== Exercise ==
Please repeat only the stretch of records running from the first line through the line that contains "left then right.".

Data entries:
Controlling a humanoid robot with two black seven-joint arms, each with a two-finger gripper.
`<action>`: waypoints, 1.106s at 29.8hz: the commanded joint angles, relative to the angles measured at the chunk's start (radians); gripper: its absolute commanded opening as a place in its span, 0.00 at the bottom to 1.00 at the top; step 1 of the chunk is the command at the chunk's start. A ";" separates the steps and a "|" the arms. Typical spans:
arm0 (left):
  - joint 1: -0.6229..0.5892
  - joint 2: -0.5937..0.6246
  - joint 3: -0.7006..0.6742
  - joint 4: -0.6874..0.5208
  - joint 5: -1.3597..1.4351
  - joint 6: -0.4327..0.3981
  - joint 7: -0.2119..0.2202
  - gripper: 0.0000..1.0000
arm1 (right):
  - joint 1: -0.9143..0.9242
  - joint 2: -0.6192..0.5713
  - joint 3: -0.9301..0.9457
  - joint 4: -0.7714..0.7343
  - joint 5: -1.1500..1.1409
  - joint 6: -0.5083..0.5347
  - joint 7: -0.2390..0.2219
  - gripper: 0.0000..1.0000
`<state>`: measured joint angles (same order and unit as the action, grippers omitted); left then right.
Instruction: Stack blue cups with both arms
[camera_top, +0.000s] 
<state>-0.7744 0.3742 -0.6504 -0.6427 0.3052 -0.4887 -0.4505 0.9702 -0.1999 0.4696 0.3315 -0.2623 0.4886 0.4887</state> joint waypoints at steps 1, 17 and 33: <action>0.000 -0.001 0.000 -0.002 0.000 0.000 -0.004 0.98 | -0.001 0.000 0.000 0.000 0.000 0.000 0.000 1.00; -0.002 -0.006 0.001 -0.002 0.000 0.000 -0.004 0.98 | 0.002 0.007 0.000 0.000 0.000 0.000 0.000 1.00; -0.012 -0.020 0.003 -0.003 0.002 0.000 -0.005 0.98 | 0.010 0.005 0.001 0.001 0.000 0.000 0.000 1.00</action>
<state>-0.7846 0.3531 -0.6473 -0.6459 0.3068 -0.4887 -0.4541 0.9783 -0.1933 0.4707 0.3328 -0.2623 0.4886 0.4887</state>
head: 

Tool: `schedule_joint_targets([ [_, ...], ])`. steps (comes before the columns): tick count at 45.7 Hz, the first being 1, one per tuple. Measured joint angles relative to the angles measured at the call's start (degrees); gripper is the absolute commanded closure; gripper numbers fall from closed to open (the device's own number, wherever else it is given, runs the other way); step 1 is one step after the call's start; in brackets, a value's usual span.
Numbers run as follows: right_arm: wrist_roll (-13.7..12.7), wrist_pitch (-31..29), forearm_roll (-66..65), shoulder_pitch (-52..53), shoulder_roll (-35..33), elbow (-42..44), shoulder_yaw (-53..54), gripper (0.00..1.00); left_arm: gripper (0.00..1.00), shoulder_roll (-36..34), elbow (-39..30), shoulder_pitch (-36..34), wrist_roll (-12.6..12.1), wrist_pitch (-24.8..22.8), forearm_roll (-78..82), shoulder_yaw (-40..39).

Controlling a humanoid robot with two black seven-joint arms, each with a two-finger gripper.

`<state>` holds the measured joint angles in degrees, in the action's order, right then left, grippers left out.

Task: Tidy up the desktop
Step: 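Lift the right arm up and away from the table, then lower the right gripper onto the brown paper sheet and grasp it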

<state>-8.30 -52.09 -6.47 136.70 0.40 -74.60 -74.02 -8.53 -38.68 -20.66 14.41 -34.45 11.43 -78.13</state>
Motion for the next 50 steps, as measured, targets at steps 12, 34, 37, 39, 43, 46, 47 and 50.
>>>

== Expected answer ==
Controlling a humanoid robot with two black seven-joint arms, each with a two-finger gripper.
`<action>`: waypoints, 1.106s at 29.8hz: the commanded joint angles, relative to the angles measured at the chunk's start (radians); gripper: its absolute commanded opening as a place in its span, 0.00 at the bottom to 1.00 at the top; step 1 of the chunk is the command at the chunk's start. A ";" separates the steps and a "|" the arms. Typical spans:
arm0 (left):
  - joint 1: -0.6229..0.5892
  - joint 2: -0.5937..0.6246
  - joint 3: -0.7006..0.6742
  - joint 4: -0.6874..0.5208
  - joint 5: -1.3597..1.4351
  - joint 6: -0.4327..0.3981
  - joint 7: -0.2119..0.2202
  - gripper: 0.0000..1.0000
arm1 (right):
  - joint 1: -0.9143..0.9242
  - joint 2: -0.6192..0.5713
  - joint 3: -0.9301..0.9457
  - joint 4: -0.7714..0.7343
  - joint 5: -1.1500..1.1409
  - joint 6: -0.5083..0.5347
  - joint 7: -0.2390..0.2219
  - gripper: 0.0000..1.0000
`<state>`: measured joint angles (same order and unit as the action, grippers omitted); left then right.

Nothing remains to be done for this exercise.